First, I had to choose an enemy. Much like my missile, the enemy I found was a 3D object. So I imported it to Blender and added the materials so it looked just like the Prefab I downloaded in Unity from Filebase. I then removed the missiles that were on it by default and found a new missile on Filebase I could use.

I wanted the Enemy to do a barrel roll, which meant rendering various rotations so I could use animated sprites in my 2D game. As each missile is fired, I also needed these animations to follow suit. So I rendered one for each iteration of missile count on the wings.

Now I could start in Unity. I copied my Enemy Prefab and changed the sprite to be my new enemy. I wanted to make use of many of the behaviors I had already established, and therefore used the same Enemy Script. Assigning a new ID of 3 to the enemy, I could add a new case to my IDBehaviours Switch statement. I also moved the call to Start the FireLaserCoroutine, to each appropriate case instead of the Start method. Then in case 3, I could start an alternate Coroutine to take care of the new enemy behavior.

I also changed my Update method so the Movement method wouldn’t be called for this new enemy type, using another switch statement.

Now for the MissileEnemyRoutine. I wanted the enemy to travel until a certain point when spawned, before stopping to fire it’s missiles and do it’s barrel rolls. So I started with a while statement that allowed the Enemy to move as per normal.

Once this loop had finished. I wanted to fire a missile, before barrel rolling the opposite direction, and repeating. I converted my weapon Prefab Game Object variable to an Array, adding the Left and Right Missiles that I had set to the new enemy prefab. Then I created a new method called WeaponAssign as seen above in the IDBehaviors, this method checks the tag of each object in the Array, and if it’s a missile, adds it to a List, similar to the Player Missiles.

Back to my Coroutine, I could check if this List was populated, and while so, fire a missile. I wanted to pick a side to fire randomly, again, much like the player, but I also wanted to barrel roll the opposite direction, so I would need to know which side was fired.

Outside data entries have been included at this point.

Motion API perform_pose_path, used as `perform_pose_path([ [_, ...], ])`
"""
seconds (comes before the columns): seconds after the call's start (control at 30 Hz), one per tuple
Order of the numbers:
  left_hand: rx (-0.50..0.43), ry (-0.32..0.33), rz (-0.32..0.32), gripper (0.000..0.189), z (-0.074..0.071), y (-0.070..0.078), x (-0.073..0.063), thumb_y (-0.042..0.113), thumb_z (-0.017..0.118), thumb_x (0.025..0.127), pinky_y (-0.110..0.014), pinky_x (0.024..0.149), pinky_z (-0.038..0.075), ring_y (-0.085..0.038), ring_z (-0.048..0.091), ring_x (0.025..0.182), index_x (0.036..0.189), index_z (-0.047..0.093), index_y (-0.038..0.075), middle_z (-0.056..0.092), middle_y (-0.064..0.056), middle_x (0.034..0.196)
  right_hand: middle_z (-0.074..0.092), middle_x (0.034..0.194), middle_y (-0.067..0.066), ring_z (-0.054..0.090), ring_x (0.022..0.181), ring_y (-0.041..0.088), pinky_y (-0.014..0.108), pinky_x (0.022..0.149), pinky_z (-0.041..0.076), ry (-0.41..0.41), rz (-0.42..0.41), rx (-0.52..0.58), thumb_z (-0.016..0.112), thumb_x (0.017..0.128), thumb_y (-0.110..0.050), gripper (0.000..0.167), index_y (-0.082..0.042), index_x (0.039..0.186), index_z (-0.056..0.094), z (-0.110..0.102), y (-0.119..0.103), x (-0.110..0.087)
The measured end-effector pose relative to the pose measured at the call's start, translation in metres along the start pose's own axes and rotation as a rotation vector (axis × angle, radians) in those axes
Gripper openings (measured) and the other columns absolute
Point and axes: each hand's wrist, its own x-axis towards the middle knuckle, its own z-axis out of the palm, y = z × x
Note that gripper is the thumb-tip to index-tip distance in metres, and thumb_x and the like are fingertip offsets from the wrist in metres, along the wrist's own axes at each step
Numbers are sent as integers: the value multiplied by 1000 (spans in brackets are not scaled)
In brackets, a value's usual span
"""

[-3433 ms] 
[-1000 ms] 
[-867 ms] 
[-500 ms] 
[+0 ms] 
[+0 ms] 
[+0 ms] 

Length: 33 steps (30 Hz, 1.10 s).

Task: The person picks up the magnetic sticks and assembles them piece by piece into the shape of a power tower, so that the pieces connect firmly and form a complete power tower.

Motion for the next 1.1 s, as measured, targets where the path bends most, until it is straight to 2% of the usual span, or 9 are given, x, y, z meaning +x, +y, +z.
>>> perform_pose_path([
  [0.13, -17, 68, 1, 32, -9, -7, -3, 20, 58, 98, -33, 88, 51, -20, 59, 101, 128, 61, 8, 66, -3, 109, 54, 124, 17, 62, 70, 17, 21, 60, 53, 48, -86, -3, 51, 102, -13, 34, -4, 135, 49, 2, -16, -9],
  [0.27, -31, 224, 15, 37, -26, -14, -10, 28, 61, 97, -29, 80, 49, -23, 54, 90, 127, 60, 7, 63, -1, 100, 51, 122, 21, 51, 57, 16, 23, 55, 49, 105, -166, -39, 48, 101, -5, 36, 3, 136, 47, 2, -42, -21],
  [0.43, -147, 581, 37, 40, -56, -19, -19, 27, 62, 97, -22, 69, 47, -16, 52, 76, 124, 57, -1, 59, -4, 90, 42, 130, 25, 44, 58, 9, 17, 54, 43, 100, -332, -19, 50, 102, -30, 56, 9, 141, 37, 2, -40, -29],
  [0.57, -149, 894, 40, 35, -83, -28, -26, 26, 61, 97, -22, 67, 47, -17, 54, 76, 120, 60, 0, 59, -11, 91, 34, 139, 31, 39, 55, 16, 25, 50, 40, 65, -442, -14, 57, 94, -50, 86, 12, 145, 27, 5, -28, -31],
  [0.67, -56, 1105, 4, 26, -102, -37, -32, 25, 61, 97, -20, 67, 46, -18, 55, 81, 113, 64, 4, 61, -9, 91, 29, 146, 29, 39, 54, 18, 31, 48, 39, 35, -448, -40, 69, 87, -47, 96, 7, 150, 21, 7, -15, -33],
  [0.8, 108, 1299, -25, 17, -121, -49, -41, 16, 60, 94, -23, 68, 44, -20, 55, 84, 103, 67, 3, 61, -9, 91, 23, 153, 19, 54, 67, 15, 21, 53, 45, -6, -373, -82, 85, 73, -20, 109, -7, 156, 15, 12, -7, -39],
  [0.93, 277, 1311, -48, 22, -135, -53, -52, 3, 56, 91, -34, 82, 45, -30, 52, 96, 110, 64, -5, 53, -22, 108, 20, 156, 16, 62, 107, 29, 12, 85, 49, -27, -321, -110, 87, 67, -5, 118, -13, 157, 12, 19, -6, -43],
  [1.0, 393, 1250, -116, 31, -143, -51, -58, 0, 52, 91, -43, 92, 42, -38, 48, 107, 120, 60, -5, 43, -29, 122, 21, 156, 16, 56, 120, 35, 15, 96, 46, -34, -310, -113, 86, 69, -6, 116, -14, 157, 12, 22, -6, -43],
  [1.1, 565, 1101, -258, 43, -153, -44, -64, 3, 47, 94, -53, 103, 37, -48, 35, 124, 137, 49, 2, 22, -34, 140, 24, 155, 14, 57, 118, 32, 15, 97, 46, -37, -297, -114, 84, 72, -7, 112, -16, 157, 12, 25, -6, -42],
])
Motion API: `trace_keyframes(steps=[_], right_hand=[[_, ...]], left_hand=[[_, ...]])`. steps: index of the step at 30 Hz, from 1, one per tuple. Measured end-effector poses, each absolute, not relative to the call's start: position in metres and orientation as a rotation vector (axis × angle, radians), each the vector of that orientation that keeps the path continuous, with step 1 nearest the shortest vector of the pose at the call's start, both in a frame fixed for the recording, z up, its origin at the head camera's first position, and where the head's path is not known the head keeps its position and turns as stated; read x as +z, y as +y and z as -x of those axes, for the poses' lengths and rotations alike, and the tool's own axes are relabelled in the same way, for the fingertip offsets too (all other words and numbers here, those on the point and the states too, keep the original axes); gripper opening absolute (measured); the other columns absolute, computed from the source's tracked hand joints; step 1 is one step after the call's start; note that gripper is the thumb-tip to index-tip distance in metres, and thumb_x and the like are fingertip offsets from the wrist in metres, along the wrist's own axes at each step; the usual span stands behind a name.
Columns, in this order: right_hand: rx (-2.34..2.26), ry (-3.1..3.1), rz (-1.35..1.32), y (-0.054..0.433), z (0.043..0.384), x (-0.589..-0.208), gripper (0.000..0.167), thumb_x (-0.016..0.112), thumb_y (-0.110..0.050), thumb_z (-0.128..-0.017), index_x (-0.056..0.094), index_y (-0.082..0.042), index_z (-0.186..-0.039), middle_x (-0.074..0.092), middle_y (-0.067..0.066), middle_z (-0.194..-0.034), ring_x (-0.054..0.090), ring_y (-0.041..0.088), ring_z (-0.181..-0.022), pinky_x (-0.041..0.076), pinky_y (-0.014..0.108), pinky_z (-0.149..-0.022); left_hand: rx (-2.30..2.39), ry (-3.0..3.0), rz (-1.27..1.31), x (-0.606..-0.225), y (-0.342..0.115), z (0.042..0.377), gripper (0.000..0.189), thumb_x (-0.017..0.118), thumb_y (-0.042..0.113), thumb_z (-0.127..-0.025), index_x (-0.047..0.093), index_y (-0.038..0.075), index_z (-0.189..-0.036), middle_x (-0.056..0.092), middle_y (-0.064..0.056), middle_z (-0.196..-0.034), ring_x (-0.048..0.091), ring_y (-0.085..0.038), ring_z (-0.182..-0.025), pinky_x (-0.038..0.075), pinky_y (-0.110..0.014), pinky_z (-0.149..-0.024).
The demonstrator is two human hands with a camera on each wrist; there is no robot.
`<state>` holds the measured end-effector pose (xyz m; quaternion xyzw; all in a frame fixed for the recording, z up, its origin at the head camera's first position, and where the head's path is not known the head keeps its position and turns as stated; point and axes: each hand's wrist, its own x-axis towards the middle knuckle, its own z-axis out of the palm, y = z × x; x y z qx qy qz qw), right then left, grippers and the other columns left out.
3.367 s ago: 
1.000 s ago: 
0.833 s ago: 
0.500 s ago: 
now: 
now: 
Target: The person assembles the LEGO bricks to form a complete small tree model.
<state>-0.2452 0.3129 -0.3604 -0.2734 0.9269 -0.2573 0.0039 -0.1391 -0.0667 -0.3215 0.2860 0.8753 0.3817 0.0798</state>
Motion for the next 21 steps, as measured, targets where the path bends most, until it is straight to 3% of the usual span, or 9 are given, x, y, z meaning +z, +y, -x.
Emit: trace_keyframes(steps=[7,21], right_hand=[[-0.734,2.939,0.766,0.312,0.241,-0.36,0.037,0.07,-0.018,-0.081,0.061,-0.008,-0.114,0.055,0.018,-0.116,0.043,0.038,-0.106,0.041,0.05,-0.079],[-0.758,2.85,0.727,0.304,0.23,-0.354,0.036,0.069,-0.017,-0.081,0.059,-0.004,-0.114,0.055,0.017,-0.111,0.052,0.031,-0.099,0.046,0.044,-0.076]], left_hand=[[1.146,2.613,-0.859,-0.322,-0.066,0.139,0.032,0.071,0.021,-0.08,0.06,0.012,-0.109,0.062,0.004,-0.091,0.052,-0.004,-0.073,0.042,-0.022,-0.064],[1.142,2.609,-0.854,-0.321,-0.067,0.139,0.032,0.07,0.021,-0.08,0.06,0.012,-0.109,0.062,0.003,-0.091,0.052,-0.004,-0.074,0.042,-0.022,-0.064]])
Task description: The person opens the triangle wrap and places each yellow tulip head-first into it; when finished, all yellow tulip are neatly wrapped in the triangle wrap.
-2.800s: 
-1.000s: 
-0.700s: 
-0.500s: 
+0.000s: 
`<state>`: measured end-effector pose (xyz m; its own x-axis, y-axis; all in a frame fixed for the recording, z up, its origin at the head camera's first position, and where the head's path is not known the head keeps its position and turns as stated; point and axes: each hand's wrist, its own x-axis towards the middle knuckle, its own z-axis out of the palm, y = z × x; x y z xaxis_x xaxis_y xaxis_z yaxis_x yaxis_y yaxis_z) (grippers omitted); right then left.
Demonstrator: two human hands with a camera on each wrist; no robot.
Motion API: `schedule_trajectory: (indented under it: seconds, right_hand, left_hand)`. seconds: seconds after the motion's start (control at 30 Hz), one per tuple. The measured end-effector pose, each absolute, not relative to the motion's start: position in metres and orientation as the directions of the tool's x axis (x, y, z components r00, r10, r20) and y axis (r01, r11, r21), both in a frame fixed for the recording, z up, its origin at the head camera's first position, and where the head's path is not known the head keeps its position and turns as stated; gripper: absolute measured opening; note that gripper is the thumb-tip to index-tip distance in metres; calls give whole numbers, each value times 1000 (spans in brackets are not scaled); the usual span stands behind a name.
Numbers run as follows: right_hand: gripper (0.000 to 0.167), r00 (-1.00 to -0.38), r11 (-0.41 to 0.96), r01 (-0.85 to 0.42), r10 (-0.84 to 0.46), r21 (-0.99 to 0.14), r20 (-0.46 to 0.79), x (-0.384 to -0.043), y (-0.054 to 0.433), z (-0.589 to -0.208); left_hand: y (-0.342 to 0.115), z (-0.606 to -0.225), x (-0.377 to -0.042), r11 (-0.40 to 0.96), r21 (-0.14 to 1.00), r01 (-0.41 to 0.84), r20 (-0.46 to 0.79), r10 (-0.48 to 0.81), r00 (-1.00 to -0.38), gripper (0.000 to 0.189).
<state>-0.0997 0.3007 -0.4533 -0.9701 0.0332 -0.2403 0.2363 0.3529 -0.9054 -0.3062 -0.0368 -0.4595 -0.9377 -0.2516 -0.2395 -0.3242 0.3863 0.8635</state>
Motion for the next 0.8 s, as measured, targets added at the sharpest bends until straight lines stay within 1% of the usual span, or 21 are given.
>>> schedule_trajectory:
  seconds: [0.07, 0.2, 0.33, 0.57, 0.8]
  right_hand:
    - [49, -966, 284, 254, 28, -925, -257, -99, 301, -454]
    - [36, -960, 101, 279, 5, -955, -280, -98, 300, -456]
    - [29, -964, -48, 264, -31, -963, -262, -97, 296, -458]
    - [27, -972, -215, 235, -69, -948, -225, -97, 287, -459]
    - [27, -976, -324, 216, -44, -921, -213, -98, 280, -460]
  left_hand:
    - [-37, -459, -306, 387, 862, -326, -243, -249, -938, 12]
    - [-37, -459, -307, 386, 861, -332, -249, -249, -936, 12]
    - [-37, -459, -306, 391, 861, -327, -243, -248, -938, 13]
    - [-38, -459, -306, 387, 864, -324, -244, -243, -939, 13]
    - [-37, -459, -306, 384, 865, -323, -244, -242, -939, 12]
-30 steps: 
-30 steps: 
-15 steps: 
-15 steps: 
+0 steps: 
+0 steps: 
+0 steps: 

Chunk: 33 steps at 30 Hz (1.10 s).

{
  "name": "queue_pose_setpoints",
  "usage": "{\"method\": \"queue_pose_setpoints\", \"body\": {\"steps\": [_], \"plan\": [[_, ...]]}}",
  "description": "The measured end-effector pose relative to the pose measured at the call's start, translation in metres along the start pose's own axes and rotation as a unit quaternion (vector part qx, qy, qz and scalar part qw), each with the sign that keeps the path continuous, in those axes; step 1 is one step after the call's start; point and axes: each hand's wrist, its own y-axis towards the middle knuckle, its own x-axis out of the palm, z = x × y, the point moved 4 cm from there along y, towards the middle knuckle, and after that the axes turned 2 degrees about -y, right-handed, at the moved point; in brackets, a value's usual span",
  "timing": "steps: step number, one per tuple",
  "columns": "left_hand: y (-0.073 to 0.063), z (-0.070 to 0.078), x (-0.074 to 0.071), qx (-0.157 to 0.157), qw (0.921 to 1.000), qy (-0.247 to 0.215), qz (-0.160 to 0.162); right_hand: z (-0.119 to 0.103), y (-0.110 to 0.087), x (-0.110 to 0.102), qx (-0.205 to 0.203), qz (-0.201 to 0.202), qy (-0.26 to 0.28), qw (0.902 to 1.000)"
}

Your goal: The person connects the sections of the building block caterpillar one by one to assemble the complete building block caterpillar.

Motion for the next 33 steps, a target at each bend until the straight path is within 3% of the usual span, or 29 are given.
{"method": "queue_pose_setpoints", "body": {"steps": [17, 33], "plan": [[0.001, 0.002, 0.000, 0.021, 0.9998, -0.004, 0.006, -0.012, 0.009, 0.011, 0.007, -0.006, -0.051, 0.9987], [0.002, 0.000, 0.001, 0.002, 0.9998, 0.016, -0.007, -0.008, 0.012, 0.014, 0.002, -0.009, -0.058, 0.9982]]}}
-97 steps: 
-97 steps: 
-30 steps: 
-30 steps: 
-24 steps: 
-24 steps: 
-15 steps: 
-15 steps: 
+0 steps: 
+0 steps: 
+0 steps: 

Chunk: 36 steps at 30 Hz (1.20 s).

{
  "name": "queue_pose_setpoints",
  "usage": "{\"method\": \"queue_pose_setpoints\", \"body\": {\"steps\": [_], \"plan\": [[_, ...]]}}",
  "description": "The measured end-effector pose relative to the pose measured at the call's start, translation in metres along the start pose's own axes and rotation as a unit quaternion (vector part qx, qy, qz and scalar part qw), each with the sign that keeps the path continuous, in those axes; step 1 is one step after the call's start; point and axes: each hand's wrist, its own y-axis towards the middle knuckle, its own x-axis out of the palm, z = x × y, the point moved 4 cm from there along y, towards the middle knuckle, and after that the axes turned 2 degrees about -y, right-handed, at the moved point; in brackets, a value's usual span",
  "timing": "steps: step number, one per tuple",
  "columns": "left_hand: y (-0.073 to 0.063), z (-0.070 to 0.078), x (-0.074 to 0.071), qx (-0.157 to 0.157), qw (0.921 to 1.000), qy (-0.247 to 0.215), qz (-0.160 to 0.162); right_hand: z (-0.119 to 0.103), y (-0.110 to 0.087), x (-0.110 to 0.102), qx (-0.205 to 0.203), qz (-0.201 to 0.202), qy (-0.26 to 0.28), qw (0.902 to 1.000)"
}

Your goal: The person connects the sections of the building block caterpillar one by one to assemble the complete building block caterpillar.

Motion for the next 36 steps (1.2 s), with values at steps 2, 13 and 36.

Therefore my FireMissile method would return a string I could use for the barrel roll.

The FireMissile method was very similar to the same method in the Player script with the addition of getting and returning the name as a string.

So far, I had an enemy that would travel down the screen, stop, then fire both of it’s missiles.

To create the barrel roll, I created various animations, then in the Coroutine, I could pass the string variable into a BarrelRoll method that returned a Vector3, which I would use to later move the enemy horizontally while the animation occurs.

Then while the animation was occurring, back in the Coroutine I could move the enemy horizontally in the appropriate direction.

For the animator to work, I had to create two separate paths, that the triggers called, would set. This took a lot of experimenting with fade times and disabling loops etc, as I’m not well-versed when it comes to Animation control. Something to learn more of in the future!

Lastly, I needed the enemy to leave the screen. As it had no means of fighting anymore, I wanted it to disappear quickly. So after the missile count reached 0 and the while loop ended, I started a new Coroutine called EndMissileEnemyRoutine.

In this routine, I enabled the thruster, and it’s audio. Then while the enemy Y position is still onscreen, I moved the enemy downwards at double speed, then I could destroy the object.